Group work items by estimate value to see how effort is distributed. This is especially useful during sprint planning to ensure a balanced spread of work sizes.

Best practices

  • Pick one system and commit -- Switching systems mid-project erases existing estimates. Choose the system that fits your team and stick with it.
  • Estimate relative, not absolute -- With points and categories, compare items to each other rather than converting to hours. "This is twice as much work as that 3-pointer" is more reliable than "this will take exactly 6 hours."
  • Calibrate regularly -- Review past estimates versus actual outcomes. If your 5-point items consistently take three times longer than 3-point items, your scale is well-calibrated. If not, recalibrate.

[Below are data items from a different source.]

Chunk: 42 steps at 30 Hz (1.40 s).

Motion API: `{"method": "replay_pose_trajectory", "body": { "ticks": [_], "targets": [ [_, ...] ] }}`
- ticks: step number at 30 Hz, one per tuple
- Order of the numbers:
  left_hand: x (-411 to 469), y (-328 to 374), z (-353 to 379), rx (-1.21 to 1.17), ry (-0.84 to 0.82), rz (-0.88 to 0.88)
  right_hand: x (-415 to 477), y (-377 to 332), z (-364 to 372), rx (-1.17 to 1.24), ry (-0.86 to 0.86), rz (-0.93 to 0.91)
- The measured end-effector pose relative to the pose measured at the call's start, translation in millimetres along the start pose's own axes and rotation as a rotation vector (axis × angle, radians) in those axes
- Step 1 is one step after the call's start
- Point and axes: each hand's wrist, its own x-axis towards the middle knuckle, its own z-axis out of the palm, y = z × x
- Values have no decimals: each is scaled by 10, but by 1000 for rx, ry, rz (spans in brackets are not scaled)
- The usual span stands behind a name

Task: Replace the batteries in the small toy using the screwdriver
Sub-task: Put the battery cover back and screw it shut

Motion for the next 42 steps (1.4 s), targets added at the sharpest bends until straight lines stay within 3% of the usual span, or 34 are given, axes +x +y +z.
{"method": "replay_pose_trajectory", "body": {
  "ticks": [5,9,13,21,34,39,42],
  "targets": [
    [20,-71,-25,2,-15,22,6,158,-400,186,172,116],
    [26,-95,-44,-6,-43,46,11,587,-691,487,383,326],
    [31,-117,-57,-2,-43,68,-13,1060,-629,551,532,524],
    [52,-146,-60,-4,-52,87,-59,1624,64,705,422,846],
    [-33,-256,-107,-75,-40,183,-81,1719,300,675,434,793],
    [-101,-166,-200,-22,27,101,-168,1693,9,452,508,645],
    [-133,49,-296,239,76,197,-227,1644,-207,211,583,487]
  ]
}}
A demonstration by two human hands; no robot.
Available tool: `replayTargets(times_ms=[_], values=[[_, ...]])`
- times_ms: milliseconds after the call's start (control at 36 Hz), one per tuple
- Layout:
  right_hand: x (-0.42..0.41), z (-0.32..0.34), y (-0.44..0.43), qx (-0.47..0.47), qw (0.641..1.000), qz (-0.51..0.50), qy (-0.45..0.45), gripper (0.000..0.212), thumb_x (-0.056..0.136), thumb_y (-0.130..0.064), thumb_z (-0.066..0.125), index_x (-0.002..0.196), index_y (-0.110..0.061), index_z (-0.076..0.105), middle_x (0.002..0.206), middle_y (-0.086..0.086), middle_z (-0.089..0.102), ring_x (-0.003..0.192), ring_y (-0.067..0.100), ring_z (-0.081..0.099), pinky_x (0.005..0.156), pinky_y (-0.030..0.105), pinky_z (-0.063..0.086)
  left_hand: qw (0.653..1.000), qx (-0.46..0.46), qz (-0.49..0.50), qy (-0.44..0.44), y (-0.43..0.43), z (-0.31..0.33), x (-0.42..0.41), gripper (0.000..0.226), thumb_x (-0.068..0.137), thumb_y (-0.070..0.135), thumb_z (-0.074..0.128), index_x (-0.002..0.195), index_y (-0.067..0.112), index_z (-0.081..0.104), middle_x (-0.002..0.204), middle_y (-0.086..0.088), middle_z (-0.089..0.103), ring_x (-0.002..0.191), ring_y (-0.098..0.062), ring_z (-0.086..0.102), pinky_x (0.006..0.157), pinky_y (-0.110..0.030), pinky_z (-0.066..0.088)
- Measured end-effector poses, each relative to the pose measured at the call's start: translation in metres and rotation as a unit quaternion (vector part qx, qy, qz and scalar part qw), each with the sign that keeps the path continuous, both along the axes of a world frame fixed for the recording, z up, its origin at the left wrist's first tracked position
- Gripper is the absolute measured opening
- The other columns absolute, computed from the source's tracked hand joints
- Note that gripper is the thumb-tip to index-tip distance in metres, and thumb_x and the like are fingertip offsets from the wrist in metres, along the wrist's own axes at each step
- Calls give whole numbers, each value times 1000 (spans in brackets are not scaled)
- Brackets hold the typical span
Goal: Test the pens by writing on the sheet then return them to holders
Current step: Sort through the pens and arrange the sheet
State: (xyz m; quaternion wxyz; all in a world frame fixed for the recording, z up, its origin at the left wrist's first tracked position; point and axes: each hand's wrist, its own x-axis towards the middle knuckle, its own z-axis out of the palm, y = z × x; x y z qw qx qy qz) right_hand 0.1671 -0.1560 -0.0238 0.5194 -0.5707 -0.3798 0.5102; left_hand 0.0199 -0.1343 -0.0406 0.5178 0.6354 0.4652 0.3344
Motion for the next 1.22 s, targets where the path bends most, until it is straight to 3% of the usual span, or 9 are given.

  • Break down large estimates -- If an item is estimated at 13 or 21 points (Fibonacci) or XL (Categories), it probably needs to be split into smaller items.
  • Do not skip estimation -- Items without estimates create blind spots in velocity tracking and sprint planning. Even a rough estimate is better than none.
  • Use planning poker or similar techniques -- When estimating as a team, have each member estimate independently before revealing, to avoid anchoring bias.
  • Track velocity over at least 3 cycles before using it for planning. A single cycle is not a reliable baseline.